### ABOUT THIS TASK
Copy the records below exactly, leaving out every picture.

### RECORDS SUPPLIED

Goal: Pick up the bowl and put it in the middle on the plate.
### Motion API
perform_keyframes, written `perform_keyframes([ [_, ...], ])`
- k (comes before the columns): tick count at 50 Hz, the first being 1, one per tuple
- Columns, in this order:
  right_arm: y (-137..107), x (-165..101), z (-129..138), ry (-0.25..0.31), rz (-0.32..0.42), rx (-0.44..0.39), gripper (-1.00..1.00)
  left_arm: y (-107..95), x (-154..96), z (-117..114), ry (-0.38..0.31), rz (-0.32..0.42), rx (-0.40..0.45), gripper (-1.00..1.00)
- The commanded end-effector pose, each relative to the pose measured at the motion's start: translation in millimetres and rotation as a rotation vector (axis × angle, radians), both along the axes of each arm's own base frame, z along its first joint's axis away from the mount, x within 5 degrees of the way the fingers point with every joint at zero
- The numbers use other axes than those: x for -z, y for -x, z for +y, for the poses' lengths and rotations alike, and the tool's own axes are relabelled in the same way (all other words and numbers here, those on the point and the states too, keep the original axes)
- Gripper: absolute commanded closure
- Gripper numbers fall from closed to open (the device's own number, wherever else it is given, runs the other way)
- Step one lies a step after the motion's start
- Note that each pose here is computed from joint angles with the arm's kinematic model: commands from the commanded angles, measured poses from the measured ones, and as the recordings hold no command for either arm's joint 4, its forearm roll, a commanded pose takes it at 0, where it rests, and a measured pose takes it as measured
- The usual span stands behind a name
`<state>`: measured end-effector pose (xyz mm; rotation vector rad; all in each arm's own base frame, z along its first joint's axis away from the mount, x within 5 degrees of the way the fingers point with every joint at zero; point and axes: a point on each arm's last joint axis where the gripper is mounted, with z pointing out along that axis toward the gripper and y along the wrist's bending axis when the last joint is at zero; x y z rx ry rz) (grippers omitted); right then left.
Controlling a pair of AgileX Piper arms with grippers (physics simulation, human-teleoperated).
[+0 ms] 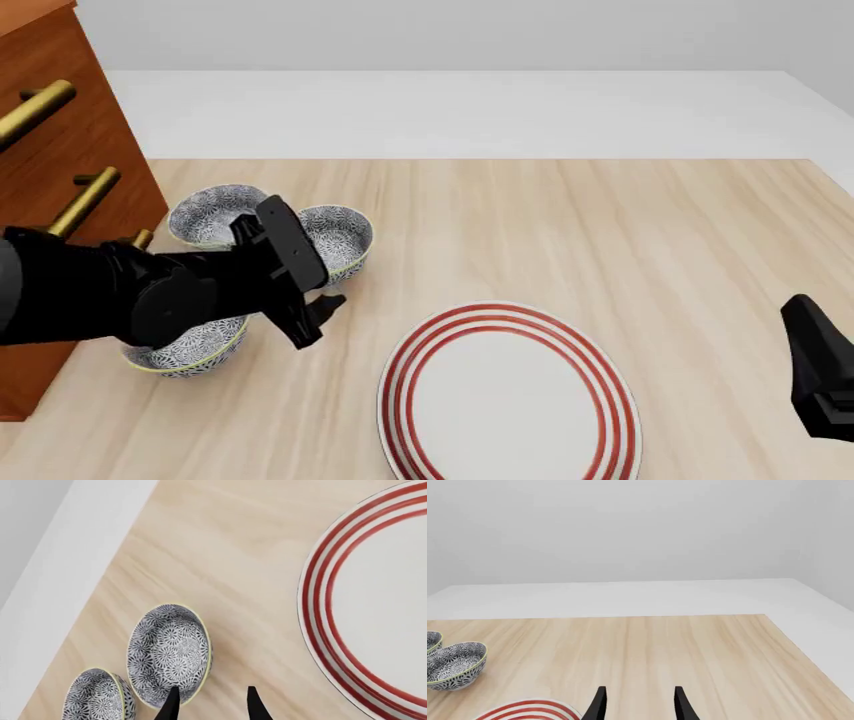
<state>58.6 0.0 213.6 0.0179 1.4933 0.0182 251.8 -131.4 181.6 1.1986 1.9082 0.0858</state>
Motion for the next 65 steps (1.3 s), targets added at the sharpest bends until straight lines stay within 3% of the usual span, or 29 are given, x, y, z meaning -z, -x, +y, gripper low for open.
perform_keyframes([
  [1, 1, 0, 0, 0.004, -0.002, 0.0, -1.0, -8, 9, 1, -0.02, 0.004, -0.001, -1.0],
  [44, 0, 0, 0, -0.003, 0.001, 0.0, -1.0, -50, 33, 5, -0.105, 0.032, -0.012, -1.0],
  [65, -1, 0, 0, -0.004, 0.001, -0.001, -1.0, -54, 47, 4, -0.127, 0.056, -0.003, -1.0],
])
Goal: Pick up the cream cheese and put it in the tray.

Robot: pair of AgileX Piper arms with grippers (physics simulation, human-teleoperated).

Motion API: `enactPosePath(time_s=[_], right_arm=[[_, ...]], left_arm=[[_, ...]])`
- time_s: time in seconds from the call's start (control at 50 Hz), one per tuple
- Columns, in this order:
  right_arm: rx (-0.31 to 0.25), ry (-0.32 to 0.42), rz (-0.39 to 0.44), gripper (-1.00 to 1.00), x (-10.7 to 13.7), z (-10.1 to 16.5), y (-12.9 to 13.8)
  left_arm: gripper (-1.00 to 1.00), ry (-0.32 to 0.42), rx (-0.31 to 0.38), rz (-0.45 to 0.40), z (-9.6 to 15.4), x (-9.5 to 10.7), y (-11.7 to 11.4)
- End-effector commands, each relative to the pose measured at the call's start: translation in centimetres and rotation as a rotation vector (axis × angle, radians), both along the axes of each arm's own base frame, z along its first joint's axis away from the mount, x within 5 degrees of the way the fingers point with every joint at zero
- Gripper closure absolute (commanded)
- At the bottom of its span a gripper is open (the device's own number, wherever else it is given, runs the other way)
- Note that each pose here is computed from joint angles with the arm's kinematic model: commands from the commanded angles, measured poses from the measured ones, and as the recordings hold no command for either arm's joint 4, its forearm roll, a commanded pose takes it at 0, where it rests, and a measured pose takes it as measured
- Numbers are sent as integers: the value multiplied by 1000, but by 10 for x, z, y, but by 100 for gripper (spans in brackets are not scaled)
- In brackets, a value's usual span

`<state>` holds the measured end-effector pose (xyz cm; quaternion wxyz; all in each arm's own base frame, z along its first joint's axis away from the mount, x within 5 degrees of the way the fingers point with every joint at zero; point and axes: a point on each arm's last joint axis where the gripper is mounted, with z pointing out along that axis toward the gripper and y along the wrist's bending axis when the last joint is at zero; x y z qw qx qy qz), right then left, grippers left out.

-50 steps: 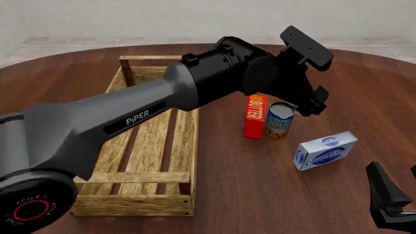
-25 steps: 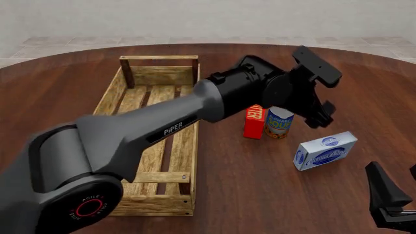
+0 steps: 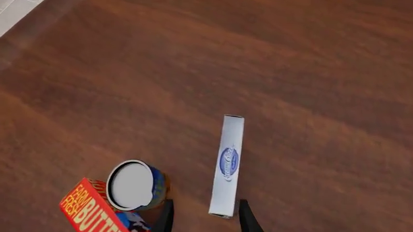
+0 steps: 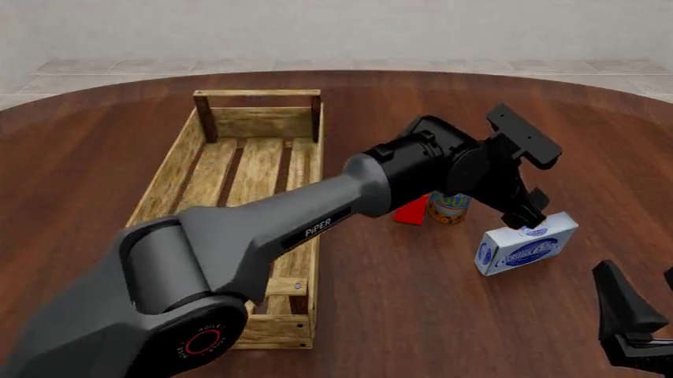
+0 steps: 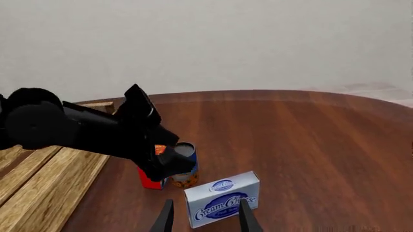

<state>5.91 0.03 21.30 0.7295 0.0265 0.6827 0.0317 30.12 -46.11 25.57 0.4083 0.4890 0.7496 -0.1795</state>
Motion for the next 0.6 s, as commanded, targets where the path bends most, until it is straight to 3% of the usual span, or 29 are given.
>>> enactPosePath(time_s=[0.02,0.6], right_arm=[[7,4,-5,-100,1,0,0],[23,7,-10,-100,1,0,-1]], left_arm=[[-100,18,16,-4,-18,-1,-8],[-100,41,75,-18,-52,5,-22]])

### ANSWER FOR THIS EXERCISE
Goal: Pick up the bowl and put it in the middle on the plate.
### Motion API
perform_keyframes, written `perform_keyframes([ [_, ...], ])`
- k (comes before the columns): tick count at 50 Hz, the first being 1, one per tuple
- Columns, in this order:
  right_arm: y (-137..107), x (-165..101), z (-129..138), ry (-0.25..0.31), rz (-0.32..0.42), rx (-0.44..0.39), gripper (-1.00..1.00)
  left_arm: y (-107..95), x (-154..96), z (-117..114), ry (-0.38..0.31), rz (-0.32..0.42), rx (-0.40..0.45), gripper (-1.00..1.00)
- The commanded end-effector pose, each relative to the pose measured at the motion's start: translation in millimetres and rotation as a rotation vector (axis × angle, radians), both along the axes of each arm's own base frame, z along its first joint's axis away from the mount, x within 5 degrees of the way the fingers point with every joint at zero
- The numbers use other axes than those: x for -z, y for -x, z for +y, for the poses' lengths and rotations alike, and the tool's own axes are relabelled in the same way (all other words and numbers here, those on the point and the states too, keep the original axes)
- Gripper: absolute commanded closure
- Gripper numbers fall from closed to open (the device's own number, wherever else it is given, runs the other way)
- Step one lies a step after the motion's start
- Note that each pose here is computed from joint angles with the arm's kinematic model: commands from the commanded angles, measured poses from the measured ones, and as the recordings hold no command for either arm's joint 4, its forearm roll, a commanded pose takes it at 0, where it rests, and a measured pose takes it as measured
- The usual span stands behind a name
`<state>`: measured end-effector pose (xyz mm; rotation vector rad; all in each arm's own base frame, z along its first joint's axis away from the mount, x within 5 degrees of the way the fingers point with every joint at zero; point and axes: a point on each arm's last joint axis where the gripper is mounted, with z pointing out along that axis toward the gripper and y along the wrist's bending axis when the last joint is at zero; x y z rx ry rz) (grippers omitted); right then left.
Controlling a pair of AgileX Piper arms with grippers (physics simulation, human-teleoperated).
[+0 ms] 
<state>58.6 0.0 213.6 0.0179 1.4933 0.0182 251.8 -131.4 181.6 1.1986 1.9082 0.0858</state>
Motion for the next 65 steps (1.3 s), targets added at the sharpest bends until straight lines stay within 3% of the usual span, or 29 are given, x, y, z meaning -z, -x, +y, gripper low for open.
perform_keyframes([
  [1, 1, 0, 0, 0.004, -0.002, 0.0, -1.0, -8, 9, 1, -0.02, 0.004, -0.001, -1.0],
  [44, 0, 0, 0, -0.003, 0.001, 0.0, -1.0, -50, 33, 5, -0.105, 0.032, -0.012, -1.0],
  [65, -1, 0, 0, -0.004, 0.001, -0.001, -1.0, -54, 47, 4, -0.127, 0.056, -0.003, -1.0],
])
Goal: Pick up the cream cheese and put it in the tray.

Robot: pair of AgileX Piper arms with grippers (physics simulation, human-teleoperated).

Motion API: `enactPosePath(time_s=[_], right_arm=[[_, ...]], left_arm=[[_, ...]])`
- time_s: time in seconds from the call's start (control at 50 Hz), one per tuple
- Columns, in this order:
  right_arm: rx (-0.31 to 0.25), ry (-0.32 to 0.42), rz (-0.39 to 0.44), gripper (-1.00 to 1.00), x (-10.7 to 13.7), z (-10.1 to 16.5), y (-12.9 to 13.8)
  left_arm: gripper (-1.00 to 1.00), ry (-0.32 to 0.42), rx (-0.31 to 0.38), rz (-0.45 to 0.40), z (-9.6 to 15.4), x (-9.5 to 10.7), y (-11.7 to 11.4)
- End-effector commands, each relative to the pose measured at the call's start: translation in centimetres and rotation as a rotation vector (axis × angle, radians), both along the axes of each arm's own base frame, z along its first joint's axis away from the mount, x within 5 degrees of the way the fingers point with every joint at zero
- Gripper closure absolute (commanded)
- At the bottom of its span a gripper is open (the device's own number, wherever else it is given, runs the other way)
- Note that each pose here is computed from joint angles with the arm's kinematic model: commands from the commanded angles, measured poses from the measured ones, and as the recordings hold no command for either arm's joint 4, its forearm roll, a commanded pose takes it at 0, where it rests, and a measured pose takes it as measured
- Numbers are sent as integers: the value multiplied by 1000, but by 10 for x, z, y, but by 100 for gripper (spans in brackets are not scaled)
- In brackets, a value's usual span

`<state>` holds the measured end-effector pose (xyz cm; quaternion wxyz; all in each arm's own base frame, z along its first joint's axis away from the mount, x within 5 degrees of the way the fingers point with every joint at zero; point and axes: a point on each arm's last joint axis where the gripper is mounted, with z pointing out along that axis toward the gripper and y along the wrist's bending axis when the last joint is at zero; x y z qw qx qy qz), right then left, grippers left out.

-50 steps: 
-25 steps: 
+0 steps: 
+0 steps: 
+0 steps: 

<state>5.91 0.03 21.30 0.7295 0.0265 0.6827 0.0317 30.12 -46.11 25.57 0.4083 0.4890 0.7496 -0.1795</state>
Motion for the next 0.6 s, as commanded, targets where the path bends most, until it is straight to 3% of the usual span, or 29 are given.
>>> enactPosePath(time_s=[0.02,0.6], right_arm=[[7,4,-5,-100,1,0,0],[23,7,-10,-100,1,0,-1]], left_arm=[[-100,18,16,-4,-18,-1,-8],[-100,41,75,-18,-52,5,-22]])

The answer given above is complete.